◆ Records from a collection:
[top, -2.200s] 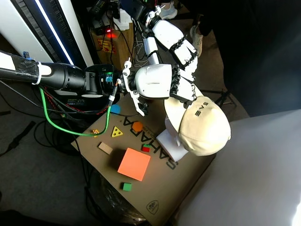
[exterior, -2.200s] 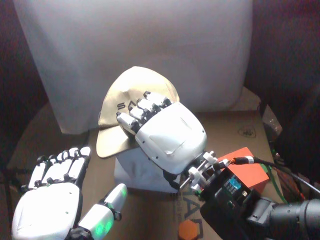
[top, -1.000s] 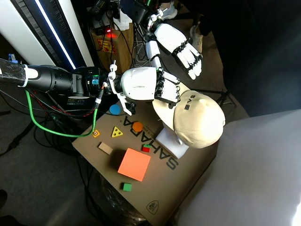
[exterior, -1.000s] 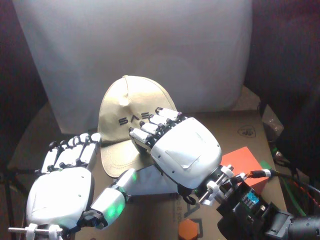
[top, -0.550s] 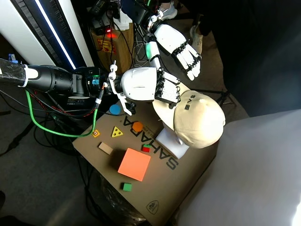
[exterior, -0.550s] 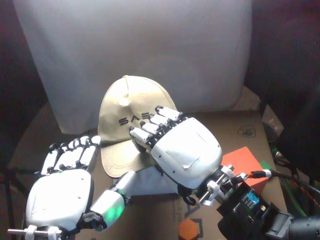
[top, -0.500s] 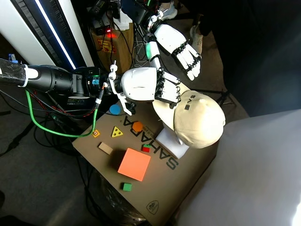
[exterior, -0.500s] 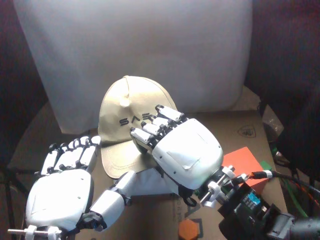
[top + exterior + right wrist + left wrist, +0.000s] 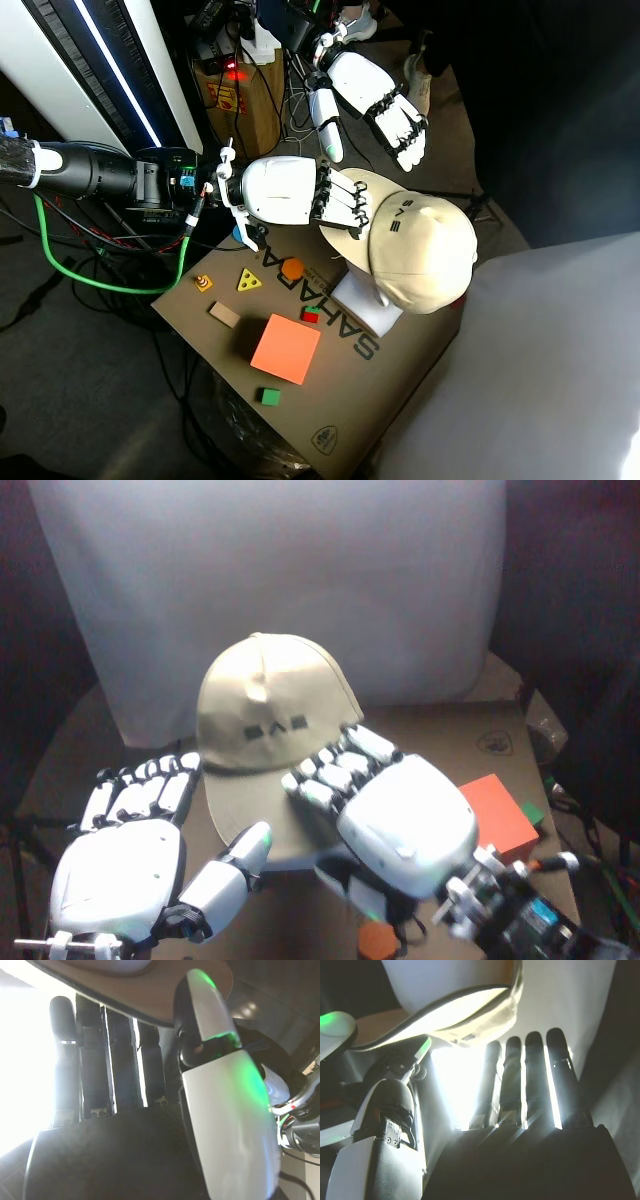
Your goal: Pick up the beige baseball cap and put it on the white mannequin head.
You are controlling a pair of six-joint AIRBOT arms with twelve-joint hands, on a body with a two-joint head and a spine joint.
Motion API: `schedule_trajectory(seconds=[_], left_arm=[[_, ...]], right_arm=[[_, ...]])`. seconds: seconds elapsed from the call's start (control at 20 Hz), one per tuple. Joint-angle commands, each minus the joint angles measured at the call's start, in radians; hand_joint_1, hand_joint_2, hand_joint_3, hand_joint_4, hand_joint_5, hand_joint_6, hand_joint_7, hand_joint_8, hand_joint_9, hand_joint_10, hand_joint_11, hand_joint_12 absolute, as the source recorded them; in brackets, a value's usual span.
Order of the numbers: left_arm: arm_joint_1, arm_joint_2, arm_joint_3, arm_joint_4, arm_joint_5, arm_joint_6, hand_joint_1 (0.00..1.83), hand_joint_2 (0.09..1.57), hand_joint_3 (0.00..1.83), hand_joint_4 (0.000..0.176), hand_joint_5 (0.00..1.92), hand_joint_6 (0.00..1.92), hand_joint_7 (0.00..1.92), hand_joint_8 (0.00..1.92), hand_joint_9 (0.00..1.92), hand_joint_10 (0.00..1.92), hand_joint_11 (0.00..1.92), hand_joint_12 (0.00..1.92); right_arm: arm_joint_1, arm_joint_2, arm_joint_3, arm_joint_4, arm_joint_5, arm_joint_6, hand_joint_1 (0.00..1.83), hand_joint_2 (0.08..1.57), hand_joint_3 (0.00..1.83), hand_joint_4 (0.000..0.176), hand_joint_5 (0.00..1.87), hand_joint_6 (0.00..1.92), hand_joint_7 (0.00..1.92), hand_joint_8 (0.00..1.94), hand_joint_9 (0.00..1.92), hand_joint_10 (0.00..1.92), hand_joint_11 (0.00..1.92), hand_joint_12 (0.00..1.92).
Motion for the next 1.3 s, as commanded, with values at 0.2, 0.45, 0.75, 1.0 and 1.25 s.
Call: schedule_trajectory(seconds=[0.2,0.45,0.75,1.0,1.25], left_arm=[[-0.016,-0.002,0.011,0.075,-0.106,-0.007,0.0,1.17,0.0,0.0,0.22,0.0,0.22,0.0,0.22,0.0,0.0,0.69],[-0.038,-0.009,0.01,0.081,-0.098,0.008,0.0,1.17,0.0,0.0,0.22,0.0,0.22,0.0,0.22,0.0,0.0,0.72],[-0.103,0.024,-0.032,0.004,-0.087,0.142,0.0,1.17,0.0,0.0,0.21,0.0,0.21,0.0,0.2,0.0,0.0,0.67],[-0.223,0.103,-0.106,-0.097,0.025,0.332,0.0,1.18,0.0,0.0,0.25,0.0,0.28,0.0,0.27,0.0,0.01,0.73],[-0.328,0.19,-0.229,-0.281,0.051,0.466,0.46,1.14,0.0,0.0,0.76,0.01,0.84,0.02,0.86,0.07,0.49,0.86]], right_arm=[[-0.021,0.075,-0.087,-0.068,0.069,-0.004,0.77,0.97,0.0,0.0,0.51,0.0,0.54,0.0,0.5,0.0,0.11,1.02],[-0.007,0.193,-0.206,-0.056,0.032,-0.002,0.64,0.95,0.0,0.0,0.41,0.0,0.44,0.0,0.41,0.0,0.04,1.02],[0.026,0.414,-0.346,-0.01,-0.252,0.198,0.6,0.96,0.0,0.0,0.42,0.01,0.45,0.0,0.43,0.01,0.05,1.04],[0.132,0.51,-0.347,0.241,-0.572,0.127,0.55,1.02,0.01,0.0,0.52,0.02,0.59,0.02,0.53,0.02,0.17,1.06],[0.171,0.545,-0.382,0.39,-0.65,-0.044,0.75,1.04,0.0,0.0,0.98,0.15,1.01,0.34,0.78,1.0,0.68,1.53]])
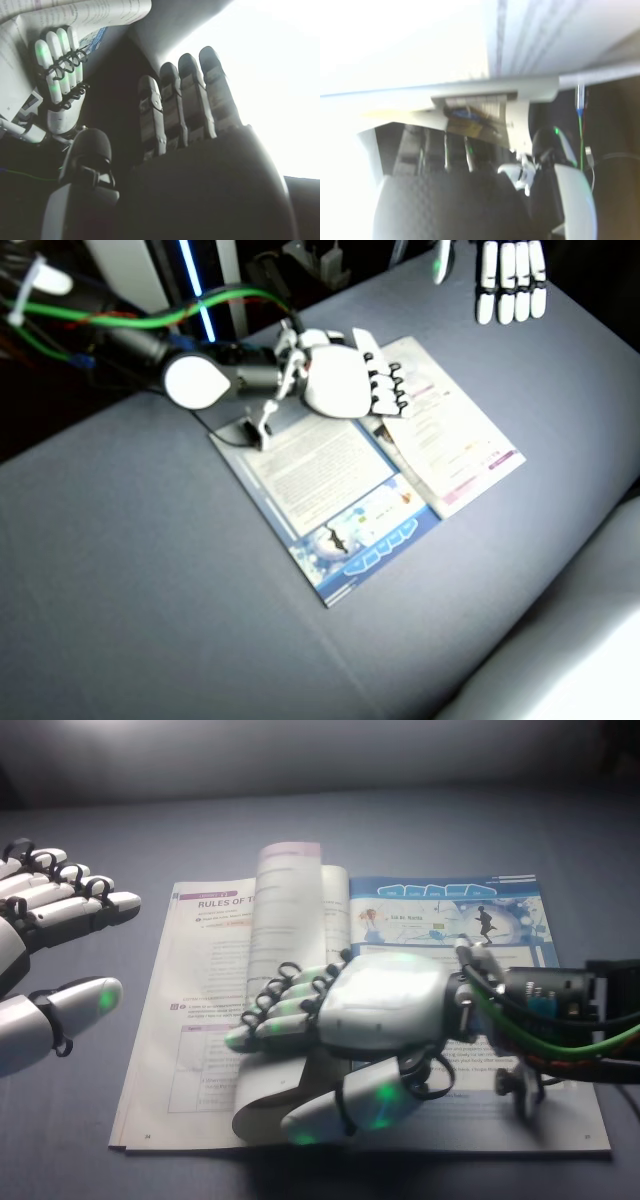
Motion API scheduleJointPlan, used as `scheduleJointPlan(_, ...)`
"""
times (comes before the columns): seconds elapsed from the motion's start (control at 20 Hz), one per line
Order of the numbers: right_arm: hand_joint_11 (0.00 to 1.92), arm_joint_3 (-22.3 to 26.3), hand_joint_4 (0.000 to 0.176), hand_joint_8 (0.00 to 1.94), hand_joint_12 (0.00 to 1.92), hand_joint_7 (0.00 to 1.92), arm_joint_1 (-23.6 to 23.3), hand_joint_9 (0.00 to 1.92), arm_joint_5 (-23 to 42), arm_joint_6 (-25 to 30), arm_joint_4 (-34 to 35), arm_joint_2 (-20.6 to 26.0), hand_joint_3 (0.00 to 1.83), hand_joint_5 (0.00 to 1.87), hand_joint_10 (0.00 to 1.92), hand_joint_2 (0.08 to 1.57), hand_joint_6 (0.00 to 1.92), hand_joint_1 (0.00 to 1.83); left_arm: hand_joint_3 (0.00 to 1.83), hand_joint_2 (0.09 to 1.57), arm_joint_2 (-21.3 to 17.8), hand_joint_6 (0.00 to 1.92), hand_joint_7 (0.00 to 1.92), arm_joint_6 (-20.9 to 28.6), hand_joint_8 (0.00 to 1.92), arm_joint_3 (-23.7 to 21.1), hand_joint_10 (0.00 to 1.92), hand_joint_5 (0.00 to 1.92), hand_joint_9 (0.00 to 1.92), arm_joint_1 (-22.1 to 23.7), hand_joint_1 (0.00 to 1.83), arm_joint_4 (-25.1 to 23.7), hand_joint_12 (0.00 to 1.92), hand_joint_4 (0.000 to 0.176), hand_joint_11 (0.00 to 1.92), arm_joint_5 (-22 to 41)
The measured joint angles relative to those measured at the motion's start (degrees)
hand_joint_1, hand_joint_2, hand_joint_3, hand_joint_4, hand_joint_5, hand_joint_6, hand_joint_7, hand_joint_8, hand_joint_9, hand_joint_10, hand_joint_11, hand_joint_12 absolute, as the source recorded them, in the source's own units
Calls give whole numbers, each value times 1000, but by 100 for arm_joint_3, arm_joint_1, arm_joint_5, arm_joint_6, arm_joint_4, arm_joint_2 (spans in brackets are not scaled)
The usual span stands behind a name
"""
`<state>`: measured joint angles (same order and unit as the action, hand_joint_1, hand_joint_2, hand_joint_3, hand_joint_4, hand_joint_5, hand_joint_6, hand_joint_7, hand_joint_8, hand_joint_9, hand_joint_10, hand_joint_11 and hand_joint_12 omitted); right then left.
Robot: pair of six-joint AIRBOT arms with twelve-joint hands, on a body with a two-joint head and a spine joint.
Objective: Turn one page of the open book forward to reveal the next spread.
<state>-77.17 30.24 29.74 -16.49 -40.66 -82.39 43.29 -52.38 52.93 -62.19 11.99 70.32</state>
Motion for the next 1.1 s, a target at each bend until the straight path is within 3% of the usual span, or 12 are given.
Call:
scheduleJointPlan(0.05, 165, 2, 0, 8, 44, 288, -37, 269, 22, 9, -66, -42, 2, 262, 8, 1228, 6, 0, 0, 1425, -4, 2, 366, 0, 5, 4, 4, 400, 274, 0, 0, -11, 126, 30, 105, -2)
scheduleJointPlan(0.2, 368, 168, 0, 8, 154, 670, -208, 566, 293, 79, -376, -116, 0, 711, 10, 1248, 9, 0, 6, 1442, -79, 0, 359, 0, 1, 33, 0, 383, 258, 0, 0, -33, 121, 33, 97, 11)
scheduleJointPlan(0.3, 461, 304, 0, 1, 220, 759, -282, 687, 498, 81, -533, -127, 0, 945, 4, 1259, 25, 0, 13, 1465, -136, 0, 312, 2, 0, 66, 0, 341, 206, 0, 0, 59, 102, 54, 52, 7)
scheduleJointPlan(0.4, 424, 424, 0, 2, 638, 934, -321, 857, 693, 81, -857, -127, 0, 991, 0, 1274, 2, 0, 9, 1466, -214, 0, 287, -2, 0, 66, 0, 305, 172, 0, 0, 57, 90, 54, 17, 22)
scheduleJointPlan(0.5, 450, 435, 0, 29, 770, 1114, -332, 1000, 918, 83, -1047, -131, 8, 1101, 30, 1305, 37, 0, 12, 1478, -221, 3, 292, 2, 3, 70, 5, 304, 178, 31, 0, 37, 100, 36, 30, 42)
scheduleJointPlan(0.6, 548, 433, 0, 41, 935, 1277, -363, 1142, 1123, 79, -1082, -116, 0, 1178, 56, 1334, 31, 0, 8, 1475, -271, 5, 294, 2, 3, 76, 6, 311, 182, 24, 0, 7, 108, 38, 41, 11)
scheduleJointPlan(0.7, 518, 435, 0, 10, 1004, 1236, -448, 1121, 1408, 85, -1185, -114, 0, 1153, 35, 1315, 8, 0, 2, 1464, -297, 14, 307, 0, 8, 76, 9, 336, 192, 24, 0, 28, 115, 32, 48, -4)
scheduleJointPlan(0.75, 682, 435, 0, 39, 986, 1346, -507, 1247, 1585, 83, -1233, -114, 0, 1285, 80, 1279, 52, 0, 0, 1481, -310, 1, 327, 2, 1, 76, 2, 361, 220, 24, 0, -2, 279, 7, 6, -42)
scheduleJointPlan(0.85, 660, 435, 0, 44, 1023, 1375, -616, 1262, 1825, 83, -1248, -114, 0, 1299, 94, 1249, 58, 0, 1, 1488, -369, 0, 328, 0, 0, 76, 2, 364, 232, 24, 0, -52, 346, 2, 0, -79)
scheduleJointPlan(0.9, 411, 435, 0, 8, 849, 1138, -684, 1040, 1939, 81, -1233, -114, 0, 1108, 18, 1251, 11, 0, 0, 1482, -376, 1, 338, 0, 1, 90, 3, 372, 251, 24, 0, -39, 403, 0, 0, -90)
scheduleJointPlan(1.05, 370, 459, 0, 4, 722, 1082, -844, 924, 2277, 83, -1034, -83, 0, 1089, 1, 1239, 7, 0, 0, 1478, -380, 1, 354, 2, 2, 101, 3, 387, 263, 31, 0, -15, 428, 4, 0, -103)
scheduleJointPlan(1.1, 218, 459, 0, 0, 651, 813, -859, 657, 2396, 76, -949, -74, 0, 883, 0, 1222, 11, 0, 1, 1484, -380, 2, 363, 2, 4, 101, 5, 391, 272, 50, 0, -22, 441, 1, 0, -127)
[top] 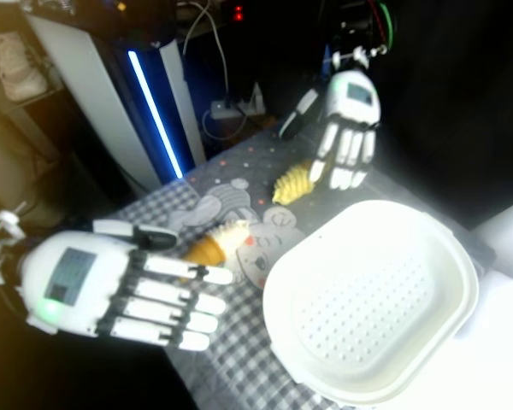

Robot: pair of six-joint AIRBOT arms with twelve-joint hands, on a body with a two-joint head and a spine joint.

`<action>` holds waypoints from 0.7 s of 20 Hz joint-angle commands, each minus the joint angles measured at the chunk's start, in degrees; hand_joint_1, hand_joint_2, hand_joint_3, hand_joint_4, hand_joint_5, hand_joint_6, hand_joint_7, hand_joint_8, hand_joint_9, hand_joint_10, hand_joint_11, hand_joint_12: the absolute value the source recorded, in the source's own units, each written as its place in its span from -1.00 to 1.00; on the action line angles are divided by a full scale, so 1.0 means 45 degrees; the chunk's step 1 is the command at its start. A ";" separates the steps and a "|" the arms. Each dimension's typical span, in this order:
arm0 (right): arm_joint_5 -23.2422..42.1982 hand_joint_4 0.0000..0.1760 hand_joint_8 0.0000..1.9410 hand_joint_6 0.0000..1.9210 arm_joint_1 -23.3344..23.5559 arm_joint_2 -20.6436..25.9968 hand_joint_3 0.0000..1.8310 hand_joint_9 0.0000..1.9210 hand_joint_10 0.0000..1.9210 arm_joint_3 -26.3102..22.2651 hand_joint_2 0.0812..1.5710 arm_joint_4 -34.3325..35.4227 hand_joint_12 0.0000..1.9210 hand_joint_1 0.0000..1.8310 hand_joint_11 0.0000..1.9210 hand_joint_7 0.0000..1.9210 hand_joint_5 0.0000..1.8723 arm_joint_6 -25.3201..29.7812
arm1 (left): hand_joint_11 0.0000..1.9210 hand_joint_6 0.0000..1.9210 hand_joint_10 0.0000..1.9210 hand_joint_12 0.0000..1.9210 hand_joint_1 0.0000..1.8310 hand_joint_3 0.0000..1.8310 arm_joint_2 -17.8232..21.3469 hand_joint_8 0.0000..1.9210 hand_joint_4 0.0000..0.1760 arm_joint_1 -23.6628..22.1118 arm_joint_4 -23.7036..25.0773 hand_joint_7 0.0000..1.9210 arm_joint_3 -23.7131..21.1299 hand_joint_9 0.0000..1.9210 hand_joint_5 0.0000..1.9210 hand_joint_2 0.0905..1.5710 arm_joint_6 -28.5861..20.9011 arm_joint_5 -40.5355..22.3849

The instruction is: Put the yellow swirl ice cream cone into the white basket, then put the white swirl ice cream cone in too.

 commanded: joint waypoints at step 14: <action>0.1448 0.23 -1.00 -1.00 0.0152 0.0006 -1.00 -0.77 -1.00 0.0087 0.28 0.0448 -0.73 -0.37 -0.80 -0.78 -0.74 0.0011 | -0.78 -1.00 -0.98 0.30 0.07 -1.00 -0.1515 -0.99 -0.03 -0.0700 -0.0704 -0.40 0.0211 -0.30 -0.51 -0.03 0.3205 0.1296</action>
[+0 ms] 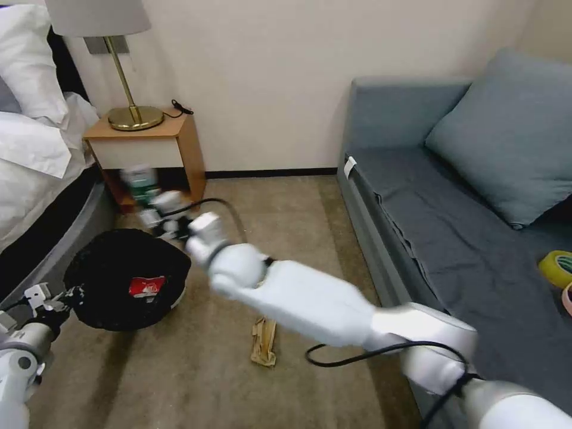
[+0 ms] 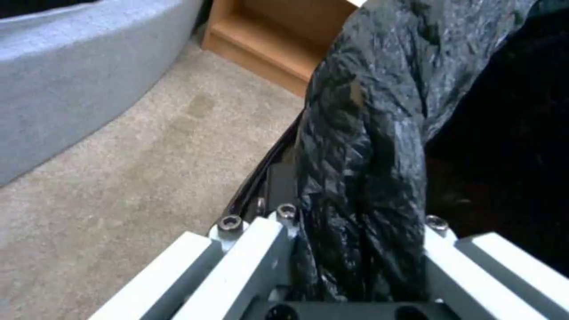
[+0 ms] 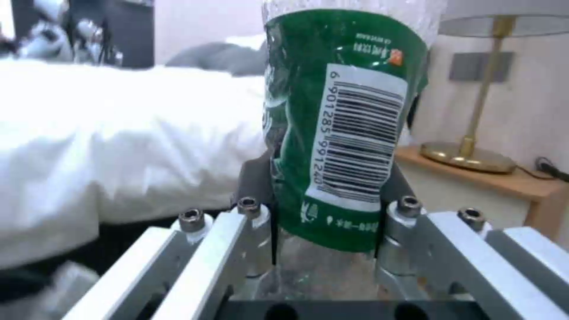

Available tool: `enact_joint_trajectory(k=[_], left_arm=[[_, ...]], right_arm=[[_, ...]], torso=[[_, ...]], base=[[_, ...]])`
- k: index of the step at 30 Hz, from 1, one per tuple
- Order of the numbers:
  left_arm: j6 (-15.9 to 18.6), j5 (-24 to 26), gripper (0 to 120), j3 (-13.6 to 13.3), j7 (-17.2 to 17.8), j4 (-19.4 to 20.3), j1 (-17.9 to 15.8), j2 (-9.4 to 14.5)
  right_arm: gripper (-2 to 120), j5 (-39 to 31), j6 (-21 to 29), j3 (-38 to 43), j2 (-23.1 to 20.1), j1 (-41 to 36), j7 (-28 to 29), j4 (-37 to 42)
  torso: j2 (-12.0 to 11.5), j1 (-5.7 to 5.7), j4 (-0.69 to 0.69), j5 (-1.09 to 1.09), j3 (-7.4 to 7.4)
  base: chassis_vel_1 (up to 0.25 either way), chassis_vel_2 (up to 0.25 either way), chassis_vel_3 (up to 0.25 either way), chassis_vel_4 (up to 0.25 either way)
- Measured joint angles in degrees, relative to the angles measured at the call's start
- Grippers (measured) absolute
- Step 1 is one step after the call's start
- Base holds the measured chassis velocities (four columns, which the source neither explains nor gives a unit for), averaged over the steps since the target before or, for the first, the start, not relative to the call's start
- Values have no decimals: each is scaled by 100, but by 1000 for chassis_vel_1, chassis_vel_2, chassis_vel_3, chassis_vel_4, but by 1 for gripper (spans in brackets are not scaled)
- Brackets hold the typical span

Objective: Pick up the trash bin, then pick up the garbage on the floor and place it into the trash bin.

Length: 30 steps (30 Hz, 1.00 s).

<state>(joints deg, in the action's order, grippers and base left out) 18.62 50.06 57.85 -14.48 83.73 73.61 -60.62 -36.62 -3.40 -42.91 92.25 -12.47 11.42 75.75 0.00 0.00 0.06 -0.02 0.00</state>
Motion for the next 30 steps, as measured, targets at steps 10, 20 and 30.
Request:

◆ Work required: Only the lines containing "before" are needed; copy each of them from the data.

◆ Task answer:
times (comes before the columns): seconds elapsed from the motion's start (control at 20 Hz), one per line
- Base holds the measured chassis velocities (four columns, which the source neither explains nor gives a unit for), averaged over the steps since the target before or, for the first, the start, not relative to the call's start

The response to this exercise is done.